I’ve added IPv6 support to my firewall tool Pyroman, and uploaded a package to experimental. But of course you can just checkout the source code from Subversion and call it as bin/pyroman without installation.

Pyroman will try to produce a consistent set of rules for IPv4 and IPv6. Originally it was designed for complex firewalls with multiple interfaces, various rules and NAT. I have so far only tested this version on my single-host setup at home, in particular NAT might break.

Pyroman has extensive debug functions. You can try --print-verbose to see why it produced which rules. By invoking pyroman safe you will tell it to revert any changes unless you type OK at the prompt.

And if it fails to compute firewall rules, or there is some iptables error, it will also restore the previous state.
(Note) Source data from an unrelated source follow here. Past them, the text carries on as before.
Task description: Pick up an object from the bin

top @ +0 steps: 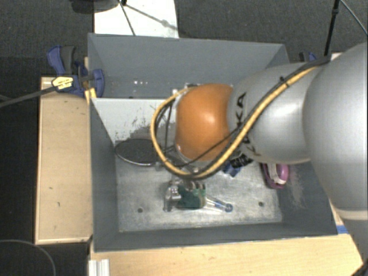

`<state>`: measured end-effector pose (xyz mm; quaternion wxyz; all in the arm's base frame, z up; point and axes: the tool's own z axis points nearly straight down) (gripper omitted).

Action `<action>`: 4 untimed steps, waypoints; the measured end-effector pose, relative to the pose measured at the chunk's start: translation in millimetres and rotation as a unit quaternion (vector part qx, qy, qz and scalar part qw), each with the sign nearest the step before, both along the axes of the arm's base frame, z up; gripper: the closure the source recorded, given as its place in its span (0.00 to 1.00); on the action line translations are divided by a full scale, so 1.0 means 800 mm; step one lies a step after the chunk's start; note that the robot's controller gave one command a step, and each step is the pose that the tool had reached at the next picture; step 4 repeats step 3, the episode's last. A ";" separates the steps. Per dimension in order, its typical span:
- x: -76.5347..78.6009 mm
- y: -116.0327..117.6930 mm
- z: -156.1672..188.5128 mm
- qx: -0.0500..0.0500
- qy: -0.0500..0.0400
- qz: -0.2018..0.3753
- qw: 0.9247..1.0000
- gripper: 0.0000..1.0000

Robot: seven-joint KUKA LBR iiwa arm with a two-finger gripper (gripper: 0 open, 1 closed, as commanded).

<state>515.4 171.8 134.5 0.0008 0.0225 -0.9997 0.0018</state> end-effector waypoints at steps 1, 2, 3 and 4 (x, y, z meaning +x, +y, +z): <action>-0.006 -0.109 -0.080 0.004 -0.004 -0.044 0.999 0.00; 0.000 -0.105 -0.074 0.005 -0.011 -0.045 0.999 1.00; 0.020 -0.127 0.150 0.002 -0.007 0.011 1.000 1.00; 0.020 -0.127 0.150 0.002 -0.007 0.011 1.000 1.00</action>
Offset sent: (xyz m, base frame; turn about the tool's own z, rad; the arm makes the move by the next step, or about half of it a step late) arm -0.0062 -0.0852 -0.0645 0.0802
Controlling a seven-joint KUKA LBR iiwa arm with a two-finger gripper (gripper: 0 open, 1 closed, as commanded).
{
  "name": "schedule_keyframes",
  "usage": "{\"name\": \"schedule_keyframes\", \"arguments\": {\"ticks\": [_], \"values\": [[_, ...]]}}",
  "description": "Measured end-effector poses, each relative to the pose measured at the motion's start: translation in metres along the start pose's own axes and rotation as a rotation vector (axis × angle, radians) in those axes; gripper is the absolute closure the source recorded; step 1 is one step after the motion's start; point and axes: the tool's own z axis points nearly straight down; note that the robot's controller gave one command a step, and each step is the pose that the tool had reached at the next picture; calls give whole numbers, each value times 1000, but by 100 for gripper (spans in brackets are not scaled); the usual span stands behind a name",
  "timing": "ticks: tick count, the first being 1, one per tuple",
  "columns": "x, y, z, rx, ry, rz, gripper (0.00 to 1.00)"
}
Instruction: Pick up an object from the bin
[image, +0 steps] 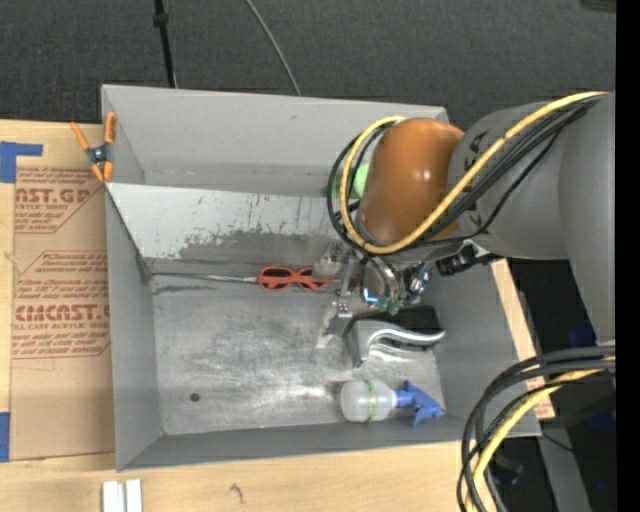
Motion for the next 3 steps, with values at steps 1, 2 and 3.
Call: {"name": "schedule_keyframes", "arguments": {"ticks": [1, 2, 3], "values": [[5, -39, 4, 1, 5, -166, 0], [2, -75, 22, 1, 2, -335, 0], [-15, -81, 61, -3, 7, -251, 100]]}}
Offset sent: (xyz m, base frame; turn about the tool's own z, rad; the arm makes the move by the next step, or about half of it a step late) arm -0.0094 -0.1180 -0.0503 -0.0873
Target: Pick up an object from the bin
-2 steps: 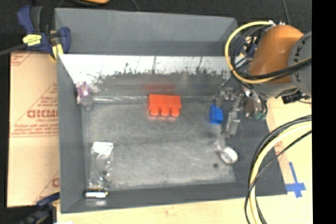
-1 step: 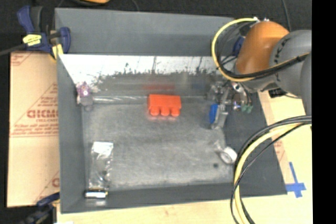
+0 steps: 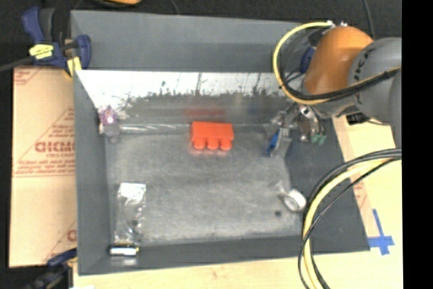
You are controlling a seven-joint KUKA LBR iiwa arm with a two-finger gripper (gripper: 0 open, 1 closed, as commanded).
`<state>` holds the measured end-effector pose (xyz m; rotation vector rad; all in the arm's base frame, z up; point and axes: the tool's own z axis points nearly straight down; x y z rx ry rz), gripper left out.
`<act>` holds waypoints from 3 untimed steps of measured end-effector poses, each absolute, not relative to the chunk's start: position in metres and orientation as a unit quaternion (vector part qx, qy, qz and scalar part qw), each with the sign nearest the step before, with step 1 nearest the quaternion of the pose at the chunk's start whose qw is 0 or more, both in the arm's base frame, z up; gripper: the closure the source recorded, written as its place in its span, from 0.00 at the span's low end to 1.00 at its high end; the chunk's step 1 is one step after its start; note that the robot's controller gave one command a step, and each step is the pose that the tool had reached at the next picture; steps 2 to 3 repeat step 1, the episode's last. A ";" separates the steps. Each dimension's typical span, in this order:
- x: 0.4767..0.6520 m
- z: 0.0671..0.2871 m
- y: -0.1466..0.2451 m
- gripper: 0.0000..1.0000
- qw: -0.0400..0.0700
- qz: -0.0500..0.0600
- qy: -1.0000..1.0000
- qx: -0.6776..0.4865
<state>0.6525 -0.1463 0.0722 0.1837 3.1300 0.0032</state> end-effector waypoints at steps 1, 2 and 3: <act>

So you have plenty of options to give it a try without risking to produce a mess. Just start with configuring it to the point where you like the “–print” output. Then give the “safe” mode a try next.

Check the Pyroman homepage for the features. There is more. Pyroman is a lot faster than most other firewall tools, because it does not perform hundreds of iptables invocations but uses iptables-restore to bulk load them. This is the fastest way to bring the firewall from one configured state into another. For the 0.6 version of pyroman I plan to offer precomputing the firewall rules, and use a single iptables-restore call at bootup to setup your firewall, with dependency tracking to see if the precomputed file is still up to date.